━━━ DATA LISTING
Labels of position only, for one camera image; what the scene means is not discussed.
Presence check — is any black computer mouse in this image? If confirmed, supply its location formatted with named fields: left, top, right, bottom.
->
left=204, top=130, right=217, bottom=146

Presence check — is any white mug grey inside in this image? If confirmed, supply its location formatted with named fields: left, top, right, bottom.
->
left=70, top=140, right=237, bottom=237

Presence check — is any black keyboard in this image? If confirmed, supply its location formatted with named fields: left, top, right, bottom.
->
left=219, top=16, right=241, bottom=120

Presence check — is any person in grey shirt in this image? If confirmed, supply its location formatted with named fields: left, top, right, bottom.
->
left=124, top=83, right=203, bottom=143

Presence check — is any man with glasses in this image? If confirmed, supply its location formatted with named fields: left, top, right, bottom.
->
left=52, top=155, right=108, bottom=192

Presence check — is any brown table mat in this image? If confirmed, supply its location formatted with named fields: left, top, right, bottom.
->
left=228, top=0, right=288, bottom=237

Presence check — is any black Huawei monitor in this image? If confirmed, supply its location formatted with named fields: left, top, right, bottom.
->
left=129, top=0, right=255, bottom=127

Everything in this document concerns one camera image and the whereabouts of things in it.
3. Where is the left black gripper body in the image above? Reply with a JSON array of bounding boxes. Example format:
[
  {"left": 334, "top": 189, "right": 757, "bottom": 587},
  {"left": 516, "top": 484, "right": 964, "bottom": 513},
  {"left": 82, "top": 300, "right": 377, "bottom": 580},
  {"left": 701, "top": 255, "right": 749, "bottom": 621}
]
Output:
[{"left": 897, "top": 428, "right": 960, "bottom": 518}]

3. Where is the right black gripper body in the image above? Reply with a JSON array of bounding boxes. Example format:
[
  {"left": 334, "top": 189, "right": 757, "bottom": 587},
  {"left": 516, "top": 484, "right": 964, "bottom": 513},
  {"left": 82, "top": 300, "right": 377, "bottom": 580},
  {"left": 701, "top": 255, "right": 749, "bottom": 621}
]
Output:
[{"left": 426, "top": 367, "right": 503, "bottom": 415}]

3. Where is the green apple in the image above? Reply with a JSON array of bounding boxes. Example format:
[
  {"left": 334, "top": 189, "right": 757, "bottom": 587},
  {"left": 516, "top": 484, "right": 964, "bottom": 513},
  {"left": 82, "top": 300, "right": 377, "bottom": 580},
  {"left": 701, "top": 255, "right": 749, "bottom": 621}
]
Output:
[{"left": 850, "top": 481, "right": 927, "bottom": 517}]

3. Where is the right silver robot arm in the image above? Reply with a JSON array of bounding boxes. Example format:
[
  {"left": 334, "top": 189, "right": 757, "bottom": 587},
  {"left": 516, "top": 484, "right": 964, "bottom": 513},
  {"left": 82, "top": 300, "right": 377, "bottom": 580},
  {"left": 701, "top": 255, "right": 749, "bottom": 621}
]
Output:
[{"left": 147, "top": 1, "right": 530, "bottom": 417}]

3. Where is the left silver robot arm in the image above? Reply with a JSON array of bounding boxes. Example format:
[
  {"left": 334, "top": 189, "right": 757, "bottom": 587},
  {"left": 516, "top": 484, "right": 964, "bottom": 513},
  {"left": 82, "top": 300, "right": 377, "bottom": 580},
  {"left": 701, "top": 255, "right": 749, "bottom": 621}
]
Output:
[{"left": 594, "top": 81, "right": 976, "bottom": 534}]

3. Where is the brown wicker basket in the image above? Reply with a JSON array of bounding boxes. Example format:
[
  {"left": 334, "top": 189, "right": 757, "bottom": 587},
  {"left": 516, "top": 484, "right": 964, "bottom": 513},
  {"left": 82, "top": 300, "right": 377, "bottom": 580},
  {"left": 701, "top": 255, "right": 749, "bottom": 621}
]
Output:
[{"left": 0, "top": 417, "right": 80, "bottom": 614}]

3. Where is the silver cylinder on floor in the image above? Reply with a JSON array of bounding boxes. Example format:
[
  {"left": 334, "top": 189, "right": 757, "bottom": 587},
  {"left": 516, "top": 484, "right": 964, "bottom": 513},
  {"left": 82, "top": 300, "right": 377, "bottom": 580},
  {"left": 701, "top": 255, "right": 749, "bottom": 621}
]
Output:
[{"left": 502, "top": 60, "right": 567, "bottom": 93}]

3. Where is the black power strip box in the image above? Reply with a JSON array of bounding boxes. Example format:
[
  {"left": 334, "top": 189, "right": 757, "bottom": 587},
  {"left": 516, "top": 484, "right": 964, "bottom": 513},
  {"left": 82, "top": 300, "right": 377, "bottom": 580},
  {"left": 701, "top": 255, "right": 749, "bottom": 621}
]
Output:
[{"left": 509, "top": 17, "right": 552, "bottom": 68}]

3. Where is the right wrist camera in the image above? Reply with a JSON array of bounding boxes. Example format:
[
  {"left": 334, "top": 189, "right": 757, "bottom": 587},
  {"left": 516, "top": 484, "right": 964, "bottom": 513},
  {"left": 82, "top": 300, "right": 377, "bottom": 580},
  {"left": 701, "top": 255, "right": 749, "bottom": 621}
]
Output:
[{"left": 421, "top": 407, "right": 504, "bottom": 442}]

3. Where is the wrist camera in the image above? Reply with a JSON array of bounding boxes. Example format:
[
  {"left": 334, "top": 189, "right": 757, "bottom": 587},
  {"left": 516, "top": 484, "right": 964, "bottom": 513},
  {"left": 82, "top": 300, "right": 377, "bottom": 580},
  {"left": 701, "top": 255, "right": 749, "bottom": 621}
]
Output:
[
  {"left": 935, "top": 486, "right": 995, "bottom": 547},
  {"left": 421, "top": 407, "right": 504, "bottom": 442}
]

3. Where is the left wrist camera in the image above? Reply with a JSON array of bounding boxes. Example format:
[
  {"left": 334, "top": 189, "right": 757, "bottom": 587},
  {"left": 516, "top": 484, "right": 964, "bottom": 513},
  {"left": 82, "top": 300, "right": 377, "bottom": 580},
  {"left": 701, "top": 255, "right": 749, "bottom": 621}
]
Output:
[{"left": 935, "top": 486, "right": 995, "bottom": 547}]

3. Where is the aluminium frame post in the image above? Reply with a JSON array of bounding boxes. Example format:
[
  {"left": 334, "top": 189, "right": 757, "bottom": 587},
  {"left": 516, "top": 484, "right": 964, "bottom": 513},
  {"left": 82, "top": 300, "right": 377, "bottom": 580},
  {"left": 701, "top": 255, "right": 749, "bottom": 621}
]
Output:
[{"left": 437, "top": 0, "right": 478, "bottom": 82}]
━━━━━━
- _ABOUT THIS TASK_
Beginning with the first line above, transcribe all of the data exactly.

- _EXERCISE OUTPUT_
Labels of position only, for one camera image; what the scene means is not discussed.
Presence check — is any black computer mouse in this image? If confirmed, supply its location formatted with named fields: left, top, right, bottom.
->
left=204, top=130, right=217, bottom=146

Presence check — is any white mug grey inside in this image? If confirmed, supply its location formatted with named fields: left, top, right, bottom.
->
left=70, top=140, right=237, bottom=237

Presence check — is any black keyboard in this image? If confirmed, supply its location formatted with named fields: left, top, right, bottom.
->
left=219, top=16, right=241, bottom=120

Presence check — is any person in grey shirt in this image? If confirmed, supply its location formatted with named fields: left, top, right, bottom.
->
left=124, top=83, right=203, bottom=143

Presence check — is any man with glasses in this image? If confirmed, supply its location formatted with named fields: left, top, right, bottom.
->
left=52, top=155, right=108, bottom=192

Presence check — is any brown table mat in this image? If confirmed, supply its location formatted with named fields: left, top, right, bottom.
->
left=228, top=0, right=288, bottom=237

Presence check — is any black Huawei monitor in this image? If confirmed, supply its location formatted with named fields: left, top, right, bottom.
->
left=129, top=0, right=255, bottom=127

Everything in this document concerns one camera image and the whereabouts of things in it.
3. Where is the left black gripper body in the image above? Reply with a JSON array of bounding boxes. Example format:
[
  {"left": 334, "top": 189, "right": 757, "bottom": 587},
  {"left": 516, "top": 484, "right": 964, "bottom": 513},
  {"left": 82, "top": 300, "right": 377, "bottom": 580},
  {"left": 701, "top": 255, "right": 749, "bottom": 621}
]
Output:
[{"left": 897, "top": 428, "right": 960, "bottom": 518}]

3. Where is the right black gripper body in the image above? Reply with a JSON array of bounding boxes. Example format:
[
  {"left": 334, "top": 189, "right": 757, "bottom": 587},
  {"left": 516, "top": 484, "right": 964, "bottom": 513},
  {"left": 82, "top": 300, "right": 377, "bottom": 580},
  {"left": 701, "top": 255, "right": 749, "bottom": 621}
]
Output:
[{"left": 426, "top": 367, "right": 503, "bottom": 415}]

3. Where is the green apple in the image above? Reply with a JSON array of bounding boxes. Example format:
[
  {"left": 334, "top": 189, "right": 757, "bottom": 587},
  {"left": 516, "top": 484, "right": 964, "bottom": 513},
  {"left": 82, "top": 300, "right": 377, "bottom": 580},
  {"left": 701, "top": 255, "right": 749, "bottom": 621}
]
Output:
[{"left": 850, "top": 481, "right": 927, "bottom": 517}]

3. Where is the right silver robot arm in the image above? Reply with a JSON array of bounding boxes. Example format:
[
  {"left": 334, "top": 189, "right": 757, "bottom": 587},
  {"left": 516, "top": 484, "right": 964, "bottom": 513},
  {"left": 82, "top": 300, "right": 377, "bottom": 580},
  {"left": 701, "top": 255, "right": 749, "bottom": 621}
]
Output:
[{"left": 147, "top": 1, "right": 530, "bottom": 417}]

3. Where is the left silver robot arm in the image above? Reply with a JSON array of bounding boxes. Example format:
[
  {"left": 334, "top": 189, "right": 757, "bottom": 587},
  {"left": 516, "top": 484, "right": 964, "bottom": 513},
  {"left": 82, "top": 300, "right": 377, "bottom": 580},
  {"left": 701, "top": 255, "right": 749, "bottom": 621}
]
Output:
[{"left": 594, "top": 81, "right": 976, "bottom": 534}]

3. Where is the brown wicker basket in the image above? Reply with a JSON array of bounding boxes. Example format:
[
  {"left": 334, "top": 189, "right": 757, "bottom": 587},
  {"left": 516, "top": 484, "right": 964, "bottom": 513},
  {"left": 82, "top": 300, "right": 377, "bottom": 580},
  {"left": 701, "top": 255, "right": 749, "bottom": 621}
]
Output:
[{"left": 0, "top": 417, "right": 80, "bottom": 614}]

3. Where is the silver cylinder on floor in the image above? Reply with a JSON array of bounding boxes. Example format:
[
  {"left": 334, "top": 189, "right": 757, "bottom": 587},
  {"left": 516, "top": 484, "right": 964, "bottom": 513},
  {"left": 82, "top": 300, "right": 377, "bottom": 580},
  {"left": 701, "top": 255, "right": 749, "bottom": 621}
]
Output:
[{"left": 502, "top": 60, "right": 567, "bottom": 93}]

3. Where is the black power strip box in the image above? Reply with a JSON array of bounding boxes. Example format:
[
  {"left": 334, "top": 189, "right": 757, "bottom": 587},
  {"left": 516, "top": 484, "right": 964, "bottom": 513},
  {"left": 82, "top": 300, "right": 377, "bottom": 580},
  {"left": 701, "top": 255, "right": 749, "bottom": 621}
]
Output:
[{"left": 509, "top": 17, "right": 552, "bottom": 68}]

3. Where is the right wrist camera in the image above? Reply with a JSON array of bounding boxes. Example format:
[
  {"left": 334, "top": 189, "right": 757, "bottom": 587},
  {"left": 516, "top": 484, "right": 964, "bottom": 513},
  {"left": 82, "top": 300, "right": 377, "bottom": 580},
  {"left": 701, "top": 255, "right": 749, "bottom": 621}
]
Output:
[{"left": 421, "top": 407, "right": 504, "bottom": 442}]

3. Where is the wrist camera in the image above? Reply with a JSON array of bounding boxes. Example format:
[
  {"left": 334, "top": 189, "right": 757, "bottom": 587},
  {"left": 516, "top": 484, "right": 964, "bottom": 513},
  {"left": 82, "top": 300, "right": 377, "bottom": 580},
  {"left": 701, "top": 255, "right": 749, "bottom": 621}
]
Output:
[
  {"left": 935, "top": 486, "right": 995, "bottom": 547},
  {"left": 421, "top": 407, "right": 504, "bottom": 442}
]

3. Where is the left wrist camera in the image above? Reply with a JSON array of bounding boxes. Example format:
[
  {"left": 334, "top": 189, "right": 757, "bottom": 587},
  {"left": 516, "top": 484, "right": 964, "bottom": 513},
  {"left": 82, "top": 300, "right": 377, "bottom": 580},
  {"left": 701, "top": 255, "right": 749, "bottom": 621}
]
Output:
[{"left": 935, "top": 486, "right": 995, "bottom": 547}]

3. Where is the aluminium frame post in the image above? Reply with a JSON array of bounding boxes. Example format:
[
  {"left": 334, "top": 189, "right": 757, "bottom": 587},
  {"left": 516, "top": 484, "right": 964, "bottom": 513},
  {"left": 82, "top": 300, "right": 377, "bottom": 580},
  {"left": 701, "top": 255, "right": 749, "bottom": 621}
]
Output:
[{"left": 437, "top": 0, "right": 478, "bottom": 82}]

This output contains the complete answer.